Work request
Lines with the word "presence": copy all of them from the entries below.

─── Data to process ───

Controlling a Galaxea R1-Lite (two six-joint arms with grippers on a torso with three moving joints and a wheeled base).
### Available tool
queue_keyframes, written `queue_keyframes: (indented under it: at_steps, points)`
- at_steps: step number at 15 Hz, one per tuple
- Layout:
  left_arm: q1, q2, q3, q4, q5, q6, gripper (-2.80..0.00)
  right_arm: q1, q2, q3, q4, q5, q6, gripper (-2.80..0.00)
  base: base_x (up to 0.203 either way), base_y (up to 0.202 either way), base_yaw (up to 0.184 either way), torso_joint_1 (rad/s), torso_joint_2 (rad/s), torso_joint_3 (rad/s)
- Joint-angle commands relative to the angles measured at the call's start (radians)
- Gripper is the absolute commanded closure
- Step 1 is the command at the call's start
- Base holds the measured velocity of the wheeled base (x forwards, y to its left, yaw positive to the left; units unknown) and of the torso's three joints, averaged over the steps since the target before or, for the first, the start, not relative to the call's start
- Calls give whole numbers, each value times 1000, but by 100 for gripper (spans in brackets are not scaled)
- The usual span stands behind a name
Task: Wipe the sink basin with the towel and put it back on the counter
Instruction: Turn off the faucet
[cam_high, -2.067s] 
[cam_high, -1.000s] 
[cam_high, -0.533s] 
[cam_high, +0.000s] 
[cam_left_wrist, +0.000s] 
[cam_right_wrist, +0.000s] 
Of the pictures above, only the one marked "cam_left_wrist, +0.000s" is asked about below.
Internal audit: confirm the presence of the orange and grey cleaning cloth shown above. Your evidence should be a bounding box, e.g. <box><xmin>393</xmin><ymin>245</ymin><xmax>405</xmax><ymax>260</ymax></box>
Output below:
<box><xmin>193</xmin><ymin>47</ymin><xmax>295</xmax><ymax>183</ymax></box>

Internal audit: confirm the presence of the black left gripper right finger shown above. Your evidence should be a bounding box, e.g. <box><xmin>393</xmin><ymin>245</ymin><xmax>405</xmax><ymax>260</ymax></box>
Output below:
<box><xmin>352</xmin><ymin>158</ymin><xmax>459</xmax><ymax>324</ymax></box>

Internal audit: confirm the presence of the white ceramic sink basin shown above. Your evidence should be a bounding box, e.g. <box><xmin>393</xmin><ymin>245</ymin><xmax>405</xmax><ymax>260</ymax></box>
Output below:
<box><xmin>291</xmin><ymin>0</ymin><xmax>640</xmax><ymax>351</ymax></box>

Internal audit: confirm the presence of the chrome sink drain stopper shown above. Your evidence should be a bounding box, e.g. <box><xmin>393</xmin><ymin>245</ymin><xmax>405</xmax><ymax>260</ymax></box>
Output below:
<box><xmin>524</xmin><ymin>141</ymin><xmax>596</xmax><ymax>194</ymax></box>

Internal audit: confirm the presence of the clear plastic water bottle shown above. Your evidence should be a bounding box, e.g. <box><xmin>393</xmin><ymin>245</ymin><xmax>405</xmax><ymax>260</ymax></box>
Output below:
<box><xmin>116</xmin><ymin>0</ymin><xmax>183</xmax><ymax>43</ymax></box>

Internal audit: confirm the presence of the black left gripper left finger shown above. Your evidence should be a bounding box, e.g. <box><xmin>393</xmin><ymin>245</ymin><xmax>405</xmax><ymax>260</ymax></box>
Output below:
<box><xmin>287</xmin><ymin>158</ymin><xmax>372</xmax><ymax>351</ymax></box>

───

Answer to this problem
Internal audit: confirm the presence of the orange and grey cleaning cloth shown above. Your evidence should be a bounding box, e.g. <box><xmin>393</xmin><ymin>245</ymin><xmax>405</xmax><ymax>260</ymax></box>
Internal audit: confirm the presence of the black left gripper right finger shown above. Your evidence should be a bounding box, e.g. <box><xmin>393</xmin><ymin>245</ymin><xmax>405</xmax><ymax>260</ymax></box>
Internal audit: confirm the presence of the white ceramic sink basin shown above. Your evidence should be a bounding box, e.g. <box><xmin>393</xmin><ymin>245</ymin><xmax>405</xmax><ymax>260</ymax></box>
Internal audit: confirm the presence of the chrome sink drain stopper shown above. Your evidence should be a bounding box, e.g. <box><xmin>393</xmin><ymin>245</ymin><xmax>405</xmax><ymax>260</ymax></box>
Internal audit: confirm the presence of the clear plastic water bottle shown above. Your evidence should be a bounding box, e.g. <box><xmin>393</xmin><ymin>245</ymin><xmax>405</xmax><ymax>260</ymax></box>
Internal audit: confirm the presence of the black left gripper left finger shown above. Your evidence should be a bounding box, e.g. <box><xmin>393</xmin><ymin>245</ymin><xmax>405</xmax><ymax>260</ymax></box>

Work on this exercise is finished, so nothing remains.